Most of our knowledge about the prevalence of ASD in the U.S. comes from studies that are published by the Centers for Disease Control (CDC) every 4 years. These studies examine the rate of ASD diagnoses in a specific “slice” of the population: 8-year-olds living in 11 communities across the U.S. A new study, based on data collected by the CDC, provides information about how ASD diagnoses may change over time.

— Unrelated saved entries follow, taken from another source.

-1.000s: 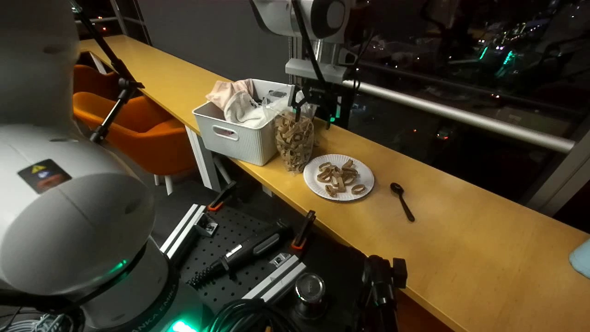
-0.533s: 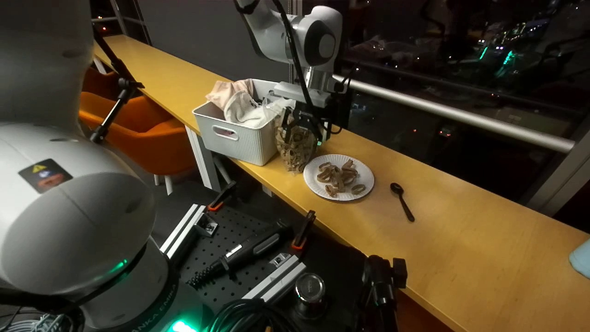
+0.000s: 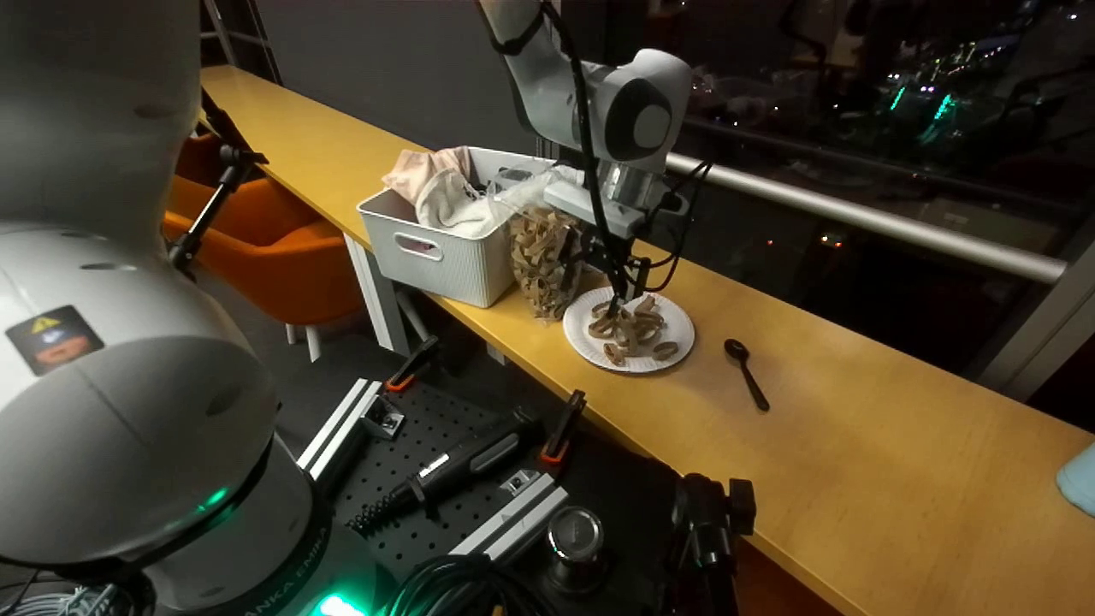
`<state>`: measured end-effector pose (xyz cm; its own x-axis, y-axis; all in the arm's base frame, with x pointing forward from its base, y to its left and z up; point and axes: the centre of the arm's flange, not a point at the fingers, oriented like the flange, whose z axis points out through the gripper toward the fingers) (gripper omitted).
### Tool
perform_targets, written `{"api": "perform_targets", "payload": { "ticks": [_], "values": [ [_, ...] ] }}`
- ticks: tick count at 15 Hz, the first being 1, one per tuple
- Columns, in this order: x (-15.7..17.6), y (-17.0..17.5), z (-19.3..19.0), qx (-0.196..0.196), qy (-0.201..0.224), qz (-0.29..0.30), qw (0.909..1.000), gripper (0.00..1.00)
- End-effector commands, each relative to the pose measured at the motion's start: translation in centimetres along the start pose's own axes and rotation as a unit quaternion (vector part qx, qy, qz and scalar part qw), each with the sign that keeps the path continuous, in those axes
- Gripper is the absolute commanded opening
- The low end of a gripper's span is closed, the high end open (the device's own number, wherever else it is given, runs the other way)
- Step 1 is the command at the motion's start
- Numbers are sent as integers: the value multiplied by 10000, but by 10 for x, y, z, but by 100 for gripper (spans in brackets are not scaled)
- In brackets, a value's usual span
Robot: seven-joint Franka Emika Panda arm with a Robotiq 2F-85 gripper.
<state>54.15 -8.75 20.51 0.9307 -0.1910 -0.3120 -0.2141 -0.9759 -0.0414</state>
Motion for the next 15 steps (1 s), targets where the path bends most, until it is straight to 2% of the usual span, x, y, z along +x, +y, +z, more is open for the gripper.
{"api": "perform_targets", "payload": {
  "ticks": [1,5,13,14,15],
  "values": [
    [32,0,-22,100,251,573,9980,100],
    [45,-7,-18,-22,275,1142,9931,100],
    [50,13,46,-113,11,2249,9743,100],
    [42,10,40,-113,-47,2017,9794,100],
    [43,14,47,-132,-64,2096,9777,100]
  ]
}}
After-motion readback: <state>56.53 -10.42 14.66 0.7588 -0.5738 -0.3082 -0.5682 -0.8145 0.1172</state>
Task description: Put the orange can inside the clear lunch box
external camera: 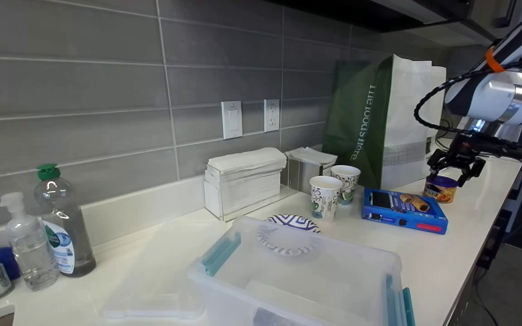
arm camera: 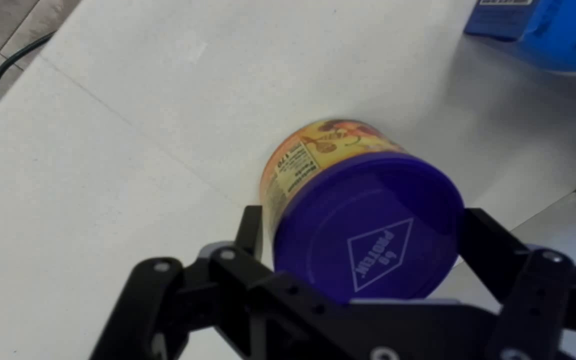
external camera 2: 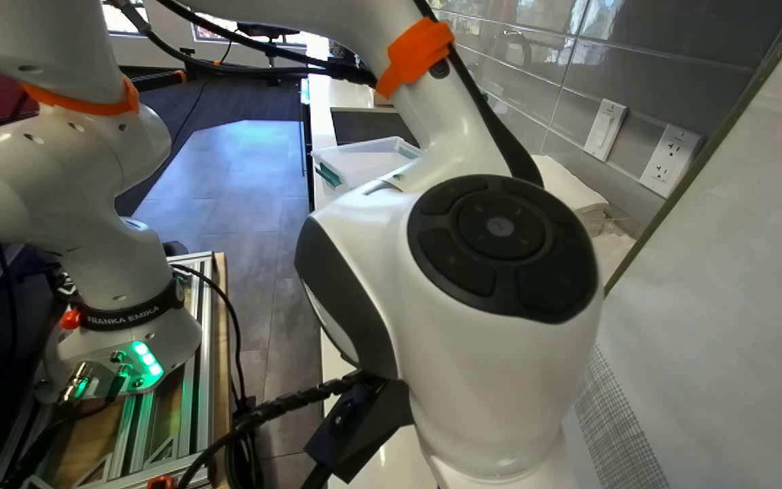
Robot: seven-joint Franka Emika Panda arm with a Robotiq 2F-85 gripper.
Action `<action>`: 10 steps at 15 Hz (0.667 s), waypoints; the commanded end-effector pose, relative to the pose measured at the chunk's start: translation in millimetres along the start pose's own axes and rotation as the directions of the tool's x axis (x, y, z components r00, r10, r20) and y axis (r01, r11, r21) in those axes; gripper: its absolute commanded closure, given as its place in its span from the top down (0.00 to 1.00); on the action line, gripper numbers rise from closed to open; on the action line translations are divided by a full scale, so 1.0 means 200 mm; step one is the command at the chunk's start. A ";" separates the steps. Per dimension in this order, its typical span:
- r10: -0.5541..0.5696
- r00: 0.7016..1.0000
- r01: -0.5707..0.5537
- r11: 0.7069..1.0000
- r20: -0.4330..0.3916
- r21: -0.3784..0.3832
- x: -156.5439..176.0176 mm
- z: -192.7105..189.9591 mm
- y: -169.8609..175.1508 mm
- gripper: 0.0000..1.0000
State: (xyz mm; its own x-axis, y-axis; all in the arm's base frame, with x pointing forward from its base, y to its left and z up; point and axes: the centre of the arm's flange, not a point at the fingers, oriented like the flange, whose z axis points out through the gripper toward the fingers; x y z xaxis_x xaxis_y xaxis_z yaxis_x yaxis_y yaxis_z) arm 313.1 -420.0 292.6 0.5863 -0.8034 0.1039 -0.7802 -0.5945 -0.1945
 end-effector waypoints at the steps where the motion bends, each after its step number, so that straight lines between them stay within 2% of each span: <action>1: -0.016 1.000 0.017 1.000 0.021 -0.013 -0.01 -0.05 -0.02 1.00; 3: -0.030 0.999 0.030 0.999 0.017 -0.019 -0.01 -0.04 -0.03 1.00; 6: -0.056 0.998 0.056 0.998 0.024 0.018 -0.01 -0.05 -0.05 1.00; 10: -0.067 0.997 0.067 0.998 0.033 0.001 0.00 -0.02 -0.06 1.00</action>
State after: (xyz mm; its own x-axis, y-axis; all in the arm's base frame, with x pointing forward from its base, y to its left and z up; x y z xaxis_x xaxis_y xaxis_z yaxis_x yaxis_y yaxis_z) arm 320.9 -413.8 299.2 0.6269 -0.7715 0.1083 -0.7509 -0.6355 -0.1798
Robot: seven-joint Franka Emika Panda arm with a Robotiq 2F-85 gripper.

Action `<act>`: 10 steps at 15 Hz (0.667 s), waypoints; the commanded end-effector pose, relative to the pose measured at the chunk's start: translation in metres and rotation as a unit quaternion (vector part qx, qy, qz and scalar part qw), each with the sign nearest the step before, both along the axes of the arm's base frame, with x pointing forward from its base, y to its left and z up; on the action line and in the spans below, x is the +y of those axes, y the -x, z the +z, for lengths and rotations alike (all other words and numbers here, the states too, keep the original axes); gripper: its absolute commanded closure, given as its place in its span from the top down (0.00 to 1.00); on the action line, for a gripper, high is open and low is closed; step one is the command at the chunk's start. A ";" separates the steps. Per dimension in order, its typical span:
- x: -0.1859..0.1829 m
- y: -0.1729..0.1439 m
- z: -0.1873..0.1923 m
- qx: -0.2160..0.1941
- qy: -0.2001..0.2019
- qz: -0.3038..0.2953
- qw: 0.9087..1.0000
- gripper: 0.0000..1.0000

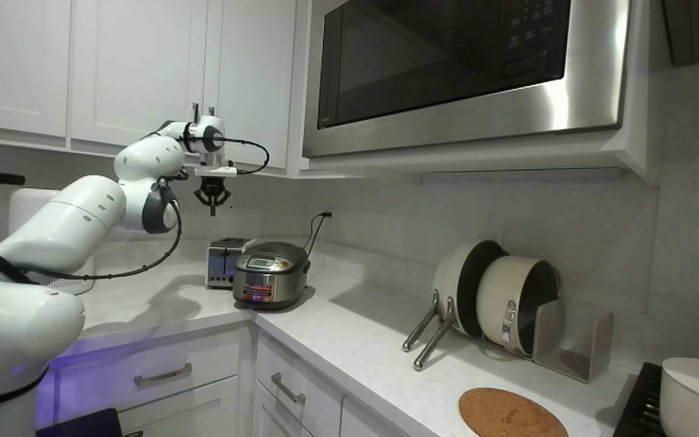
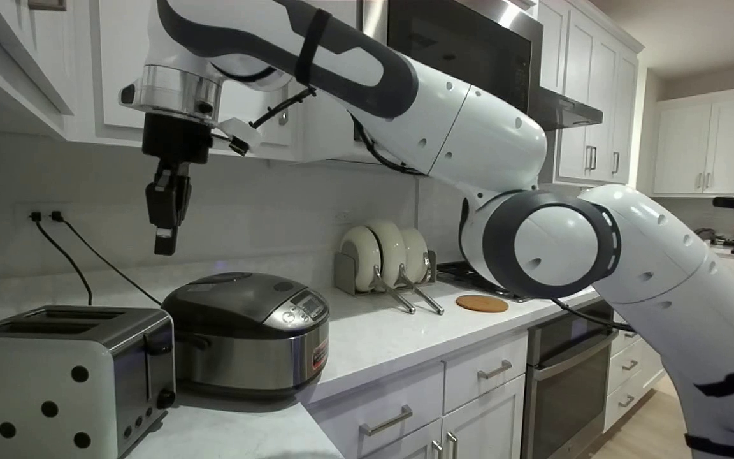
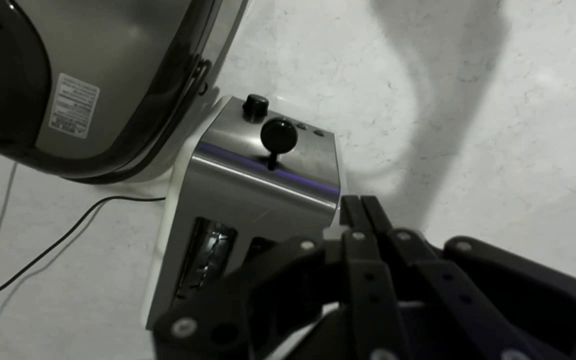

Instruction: Close the microwave door, close the rice cooker, push the lever on the toaster downwards

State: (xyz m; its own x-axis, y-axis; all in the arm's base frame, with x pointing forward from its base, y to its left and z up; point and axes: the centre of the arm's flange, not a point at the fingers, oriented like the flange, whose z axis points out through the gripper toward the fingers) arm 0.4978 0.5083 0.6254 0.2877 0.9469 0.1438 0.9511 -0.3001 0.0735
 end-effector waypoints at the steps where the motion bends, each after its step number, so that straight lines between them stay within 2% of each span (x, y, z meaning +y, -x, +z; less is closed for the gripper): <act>1: -0.023 0.013 -0.042 -0.041 -0.015 -0.036 0.998 0.00; 5: -0.026 0.000 -0.058 -0.067 -0.004 -0.067 0.995 0.00; 10: -0.038 -0.010 -0.072 -0.072 0.019 -0.095 0.993 0.00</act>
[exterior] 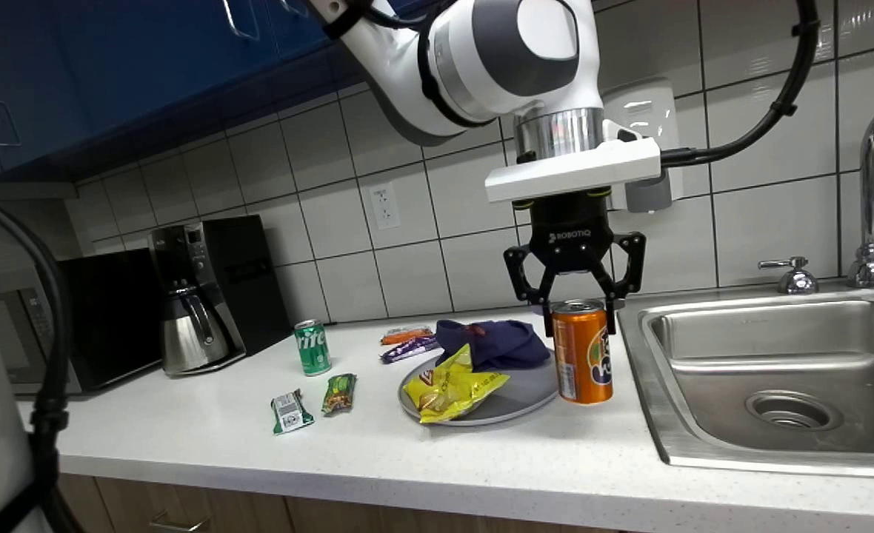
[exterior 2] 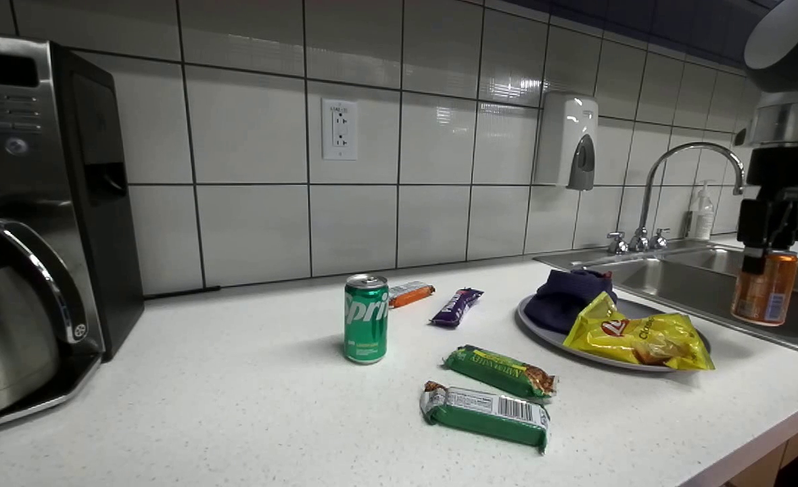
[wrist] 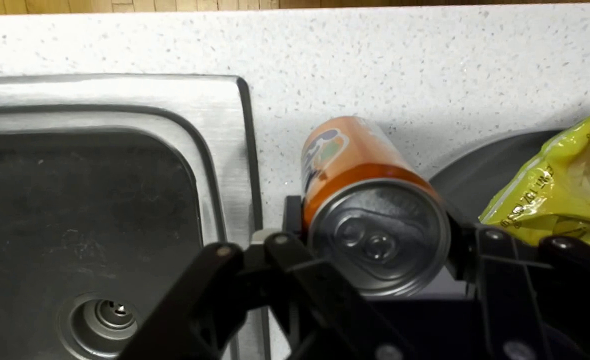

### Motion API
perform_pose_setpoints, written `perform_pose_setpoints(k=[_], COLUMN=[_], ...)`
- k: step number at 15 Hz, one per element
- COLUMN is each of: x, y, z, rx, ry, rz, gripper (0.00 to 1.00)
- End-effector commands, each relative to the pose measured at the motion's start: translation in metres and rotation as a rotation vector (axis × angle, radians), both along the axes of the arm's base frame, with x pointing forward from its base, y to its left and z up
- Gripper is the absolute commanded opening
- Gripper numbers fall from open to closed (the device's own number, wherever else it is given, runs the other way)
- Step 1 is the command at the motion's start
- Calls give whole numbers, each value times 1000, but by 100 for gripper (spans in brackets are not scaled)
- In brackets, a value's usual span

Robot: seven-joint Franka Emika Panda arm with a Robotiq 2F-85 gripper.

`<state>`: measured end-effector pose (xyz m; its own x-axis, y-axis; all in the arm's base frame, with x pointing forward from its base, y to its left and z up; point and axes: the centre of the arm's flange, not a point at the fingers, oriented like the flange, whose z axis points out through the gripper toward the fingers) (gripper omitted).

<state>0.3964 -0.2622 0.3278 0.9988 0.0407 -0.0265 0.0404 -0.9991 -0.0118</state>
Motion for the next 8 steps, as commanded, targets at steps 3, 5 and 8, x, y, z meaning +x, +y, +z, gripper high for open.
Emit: perform_pose_setpoints(k=[3, 5, 8], x=[-8, -9, -11], y=[-1, -2, -6], z=[-9, -16, -27], rx=[-20, -27, -41], ry=[22, 41, 63], rz=[-1, 4, 13], gripper=[38, 38, 38])
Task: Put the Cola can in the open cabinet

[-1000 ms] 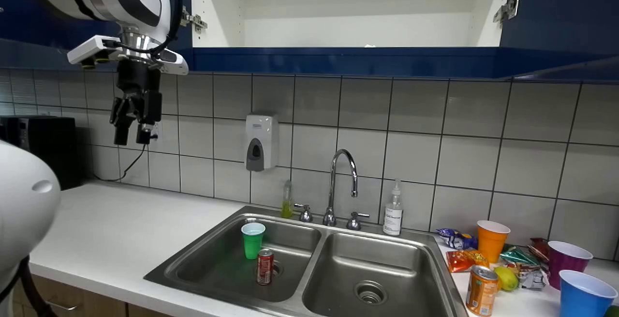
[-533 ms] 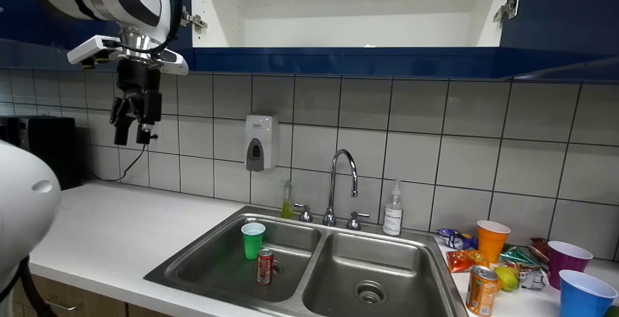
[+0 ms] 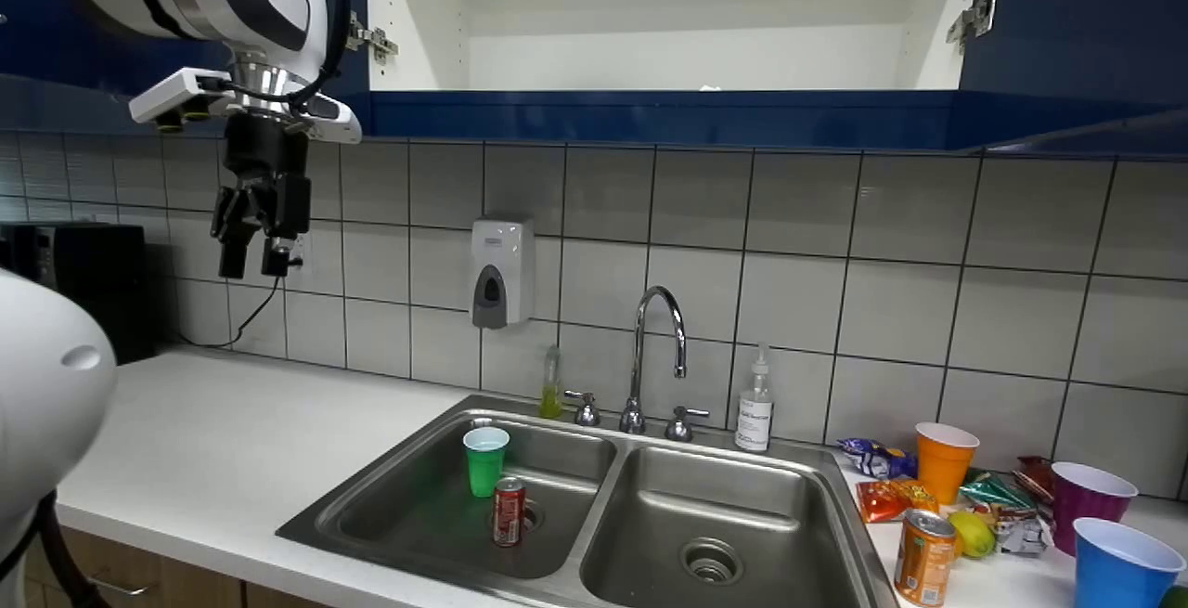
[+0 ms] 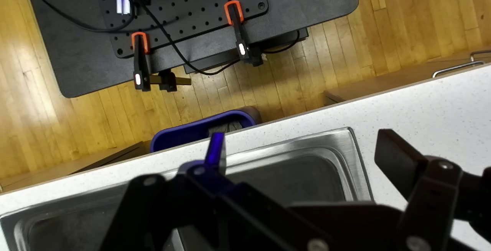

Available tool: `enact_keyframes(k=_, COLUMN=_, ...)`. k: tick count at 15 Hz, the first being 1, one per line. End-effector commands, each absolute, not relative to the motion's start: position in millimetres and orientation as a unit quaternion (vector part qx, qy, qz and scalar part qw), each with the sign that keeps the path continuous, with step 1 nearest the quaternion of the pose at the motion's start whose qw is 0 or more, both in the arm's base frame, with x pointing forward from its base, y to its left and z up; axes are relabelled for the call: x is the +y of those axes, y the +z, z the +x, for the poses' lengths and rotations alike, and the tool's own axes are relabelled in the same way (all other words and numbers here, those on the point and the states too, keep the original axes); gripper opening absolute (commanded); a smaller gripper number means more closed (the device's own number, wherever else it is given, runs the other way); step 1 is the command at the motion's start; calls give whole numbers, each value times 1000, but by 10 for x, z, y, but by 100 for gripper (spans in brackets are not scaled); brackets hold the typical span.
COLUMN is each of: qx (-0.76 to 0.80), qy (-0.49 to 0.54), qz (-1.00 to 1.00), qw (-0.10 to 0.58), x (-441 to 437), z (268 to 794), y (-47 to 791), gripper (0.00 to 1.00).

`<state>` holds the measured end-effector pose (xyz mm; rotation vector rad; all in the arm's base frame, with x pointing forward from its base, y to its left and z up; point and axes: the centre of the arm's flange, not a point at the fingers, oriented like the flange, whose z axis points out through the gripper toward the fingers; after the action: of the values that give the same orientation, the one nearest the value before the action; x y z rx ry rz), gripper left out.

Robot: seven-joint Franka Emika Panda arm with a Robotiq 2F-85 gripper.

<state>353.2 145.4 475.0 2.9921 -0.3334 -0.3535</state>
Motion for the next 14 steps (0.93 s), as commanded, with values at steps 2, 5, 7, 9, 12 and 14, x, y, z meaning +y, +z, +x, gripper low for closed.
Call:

This study surveyed parents of 6- to 17-year-olds who reported in 2009-2010 that their child had “ever been diagnosed with” an ASD. The authors found that approximately 13% of children who had been diagnosed previously with ASD had “lost” their diagnosis by the time of the present study. The children who no longer had an ASD diagnosis had higher current levels of adaptive functioning and lower levels of ASD symptoms compared to those who retained the diagnosis. However, there were no early differences between the groups in the age of first concerns (about 2 ½ years), age of first service (about 4 ½ years), or age of initial diagnosis (about 5 ½ years). Parents reported several reasons for the changes in diagnosis: because “new information” became available (73.5%), because the initial diagnosis was made to help the child obtain services (24.2%), due to treatment or maturation (21%), or due to an initial misdiagnosis (15.5%). The vast majority of the children whose ASD diagnosis was removed (96%) had received a “replacement” diagnosis, the most common being ADHD.
The authors conclude that these changes in ASD diagnoses over time have implications for the current methods used to assess the prevalence of ASD, the characteristics of ASD, and the adequacy of services.